The values behind the Land of The Free, the USA, imprisoning more people (2 million) than either oligarchic Russia or communist-party China are deeply held value-phenomena, for example, but are misvalued, stemming from misjustification.[8] Likewise we can wax lyrical about the values and complexities behind gun ownership, which is a deeply held value for many, but a lax gun culture is less justified than a tight one. Likewise we can debate the diverse value systems between states and between people but the biology of human development has warranted bearing on how children and adolescents should be treated. To enable science to work for the people, it is not the seconding of science to society, but citizens embracing a positive—meaning reliable knowledge —science-of-society, a society run by people with sensible reasons for their basis, as the first sociologist Auguste Comte implored for society as far back as 1822.[9] The philosophy of science and political philosophy are not really separate domains—think of Karl Popper and his falsificationist politics—but when operating  well are two sides of the same social coin—warranted justifications—some of which include science (facts) informing cultural (values) justifications.[10] Many of them are better justified by taking material causes into account than leaving them out.

Material Causes

By science studies taking only social choice seriously it ignores how social choices involve biology, psychology, and geography too. To solve problems like how to make a fairer society, though, something as seemingly removed as biology is intimately socially relevant. Consider a serious example: the prefrontal cortex develops in the mid 20s whereas criminal responsibility is imposed from age 12.[11] It may be a choice to choose whether brain science is relevant in court.[12] But brain science is relevant to everyone with a brain regardless. Leaving out facts about brain development and development psychology is itself a choice, and a choice that is less justified than including them. For example, such evidence is ignored in US states which imprison kids for witnessing a fight and not intervening, and imprison people counter-productively and counter-proportionaly for questionable crimes.[13] As Oreskes and Barker put it, science studies analyses “de-facto take sides” when considering social issues such as court and public reasoning.[14] In 2001 for example, a Canadian man was acquitted of murdering his mother-in-law because he was sleepwalking.[15] The prosecutors thought that outcome ridiculous, but the Canadian supreme court disagreed; disagreed from the evidence that he did indeed have a sleepwalking disorder. Leaving out that fact would not have been conducive to value or justice, but to their opposites, misvalue and injustice. Similarly, a value-judgement on whether DNA should be included or excluded should at least include how reliable the DNA test is; the DNA is more reliable than eyewitnesses’ accounts for instance.[16] Eyewitnesses are if anything over-trusted in court. Valuing some facts over others when some facts are more reliable than others is hardly justified.

Thus DNA is taken seriously in court already, and more reliable evidence is given credence and trust above STS debates about “the work of demarcation” between facts and values and who-says. Another example where correspondence between values and facts is helpful is schooling: childrens’ brains require more sleep, so demanding children wake early and go to school is counter-productive.[17] Again, this brain fact implies a choice whether to include in the equation—but better outcomes come from including such facts than excluding them as utterances from eccentric actors in the social drama, that is, society. As an anonymous blogger named Bernard, seemingly at York University in Canada observed upon hearing a Jasanoff lecture in 2013, “here we find the reasons for many STS scholars’ reluctance to have normative discussions: it might turn out that we should believe certain scientific knowledge claims for essentially the reasons scientists say we should”.[18]

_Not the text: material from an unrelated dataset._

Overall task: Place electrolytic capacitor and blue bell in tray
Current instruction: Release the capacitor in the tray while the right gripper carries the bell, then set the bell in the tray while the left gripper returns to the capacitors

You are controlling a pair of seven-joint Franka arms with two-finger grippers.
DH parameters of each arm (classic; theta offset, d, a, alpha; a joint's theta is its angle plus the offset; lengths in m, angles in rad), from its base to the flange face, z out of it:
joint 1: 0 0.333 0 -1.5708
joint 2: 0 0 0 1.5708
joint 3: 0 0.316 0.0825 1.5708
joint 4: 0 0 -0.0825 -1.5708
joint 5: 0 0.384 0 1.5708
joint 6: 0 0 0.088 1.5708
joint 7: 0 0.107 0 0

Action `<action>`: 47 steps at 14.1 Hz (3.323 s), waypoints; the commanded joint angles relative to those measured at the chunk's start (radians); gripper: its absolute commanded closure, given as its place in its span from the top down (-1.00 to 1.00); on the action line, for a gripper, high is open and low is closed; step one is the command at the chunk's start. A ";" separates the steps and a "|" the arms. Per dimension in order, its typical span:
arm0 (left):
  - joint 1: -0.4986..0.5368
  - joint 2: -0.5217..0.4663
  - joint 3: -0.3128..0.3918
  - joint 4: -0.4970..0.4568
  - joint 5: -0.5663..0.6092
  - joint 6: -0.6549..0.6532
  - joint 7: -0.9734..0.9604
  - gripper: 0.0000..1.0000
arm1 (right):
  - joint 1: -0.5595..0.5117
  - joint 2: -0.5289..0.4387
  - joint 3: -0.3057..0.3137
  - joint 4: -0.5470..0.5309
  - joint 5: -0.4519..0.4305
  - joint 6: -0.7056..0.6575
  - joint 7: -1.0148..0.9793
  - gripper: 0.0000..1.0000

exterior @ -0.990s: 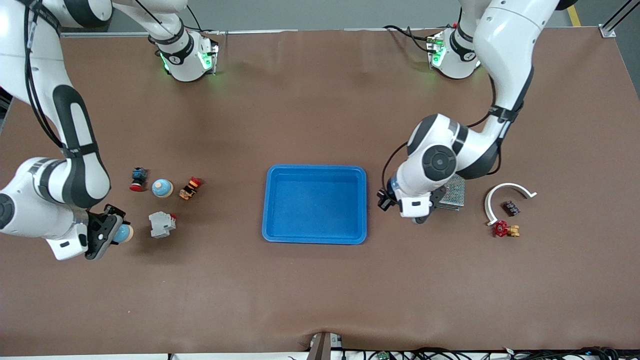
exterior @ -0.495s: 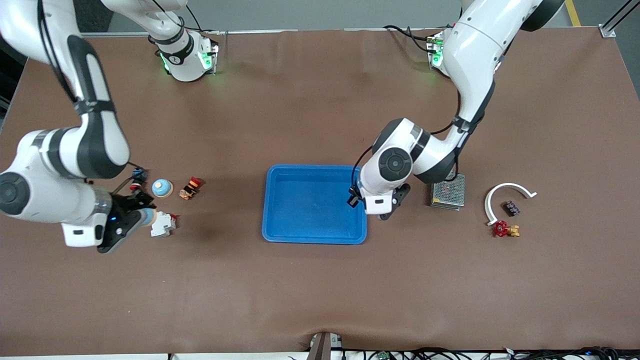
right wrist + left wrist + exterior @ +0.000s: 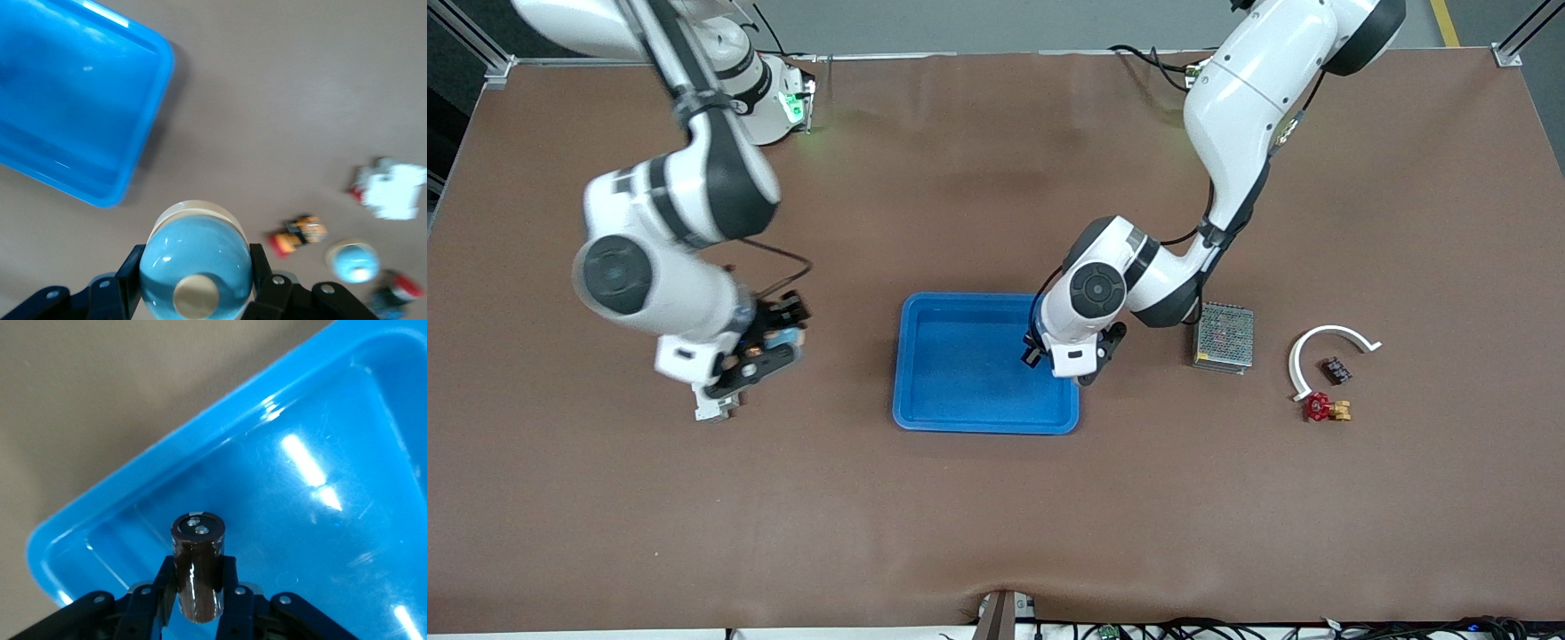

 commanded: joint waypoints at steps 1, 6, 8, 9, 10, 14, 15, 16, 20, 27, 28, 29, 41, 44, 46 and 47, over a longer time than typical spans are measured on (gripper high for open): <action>-0.009 0.028 0.006 0.026 -0.021 0.022 -0.031 -1.00 | 0.080 -0.025 -0.014 -0.062 0.006 0.069 0.147 -0.12; 0.000 -0.003 0.007 0.041 -0.015 0.014 -0.028 1.00 | 0.182 0.021 -0.014 -0.106 0.011 0.231 0.327 -0.12; 0.014 -0.026 0.016 0.061 -0.006 -0.027 -0.022 1.00 | 0.203 0.030 -0.014 -0.171 0.011 0.340 0.359 -0.12; 0.026 -0.038 0.022 0.081 -0.006 -0.058 -0.016 1.00 | 0.211 0.039 -0.014 -0.195 0.011 0.389 0.373 -0.12; 0.038 -0.047 0.022 0.099 0.000 -0.098 -0.013 1.00 | 0.222 0.050 -0.014 -0.211 0.011 0.427 0.394 -0.12; 0.117 -0.127 0.021 0.127 0.023 -0.228 0.082 1.00 | 0.283 0.097 -0.014 -0.209 0.009 0.501 0.503 -0.13; 0.137 -0.149 0.021 0.127 0.023 -0.269 0.121 1.00 | 0.294 0.111 -0.014 -0.209 0.009 0.520 0.517 -0.13; 0.160 -0.164 0.021 0.127 0.023 -0.303 0.160 1.00 | 0.303 0.125 -0.015 -0.203 0.008 0.526 0.525 -0.13; 0.265 -0.227 0.022 0.121 0.025 -0.452 0.344 1.00 | 0.320 0.186 -0.017 -0.176 -0.003 0.567 0.557 -0.13; 0.400 -0.255 0.021 0.095 0.086 -0.538 0.519 1.00 | 0.325 0.285 -0.017 -0.120 -0.008 0.615 0.557 -0.13; 0.420 -0.262 0.021 0.077 0.094 -0.538 0.556 1.00 | 0.325 0.294 -0.017 -0.122 -0.008 0.632 0.557 -0.13; 0.442 -0.270 0.021 0.061 0.098 -0.538 0.593 1.00 | 0.332 0.305 -0.017 -0.120 -0.008 0.642 0.557 -0.13; 0.657 -0.249 0.021 -0.112 0.201 -0.381 0.921 1.00 | 0.348 0.325 -0.022 -0.125 -0.023 0.662 0.556 0.56; 0.704 -0.250 0.021 -0.167 0.223 -0.316 1.001 1.00 | 0.349 0.318 -0.022 -0.123 -0.025 0.661 0.554 1.00; 0.735 -0.249 0.021 -0.183 0.229 -0.299 1.058 0.99 | 0.346 0.291 -0.020 -0.123 -0.021 0.640 0.542 1.00; 0.749 -0.250 0.021 -0.197 0.241 -0.288 1.086 0.90 | 0.345 0.244 -0.020 -0.125 -0.021 0.603 0.539 1.00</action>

The boundary work of who decides what counts in a community from an emigre professor “from a highly educated family”, unrevealed caste and class status is dubious.[19] From standard scientific standards, such as Mertonian norms, the roles of tacit class or auxiliary wealth are impertinent and even deemed ad hominem (irrelevantly attacking the person’s standing rather than claims), but by the lights of social constructed reflexivity such as those espoused by Jasanoff herself, these characteristics are essential to explain what people value or disvalue, and why.[20] When she says “most STSs scholars don’t have much to stay about neoliberalism or justice or equality” this normalises an acquiescence that looks much like pure science neglect of social ramifications, about “losers” and “winners” in Jasanoff’s words. The convenient choice of value rather than fact seeking inquiry actually detracts from the value of facts for values.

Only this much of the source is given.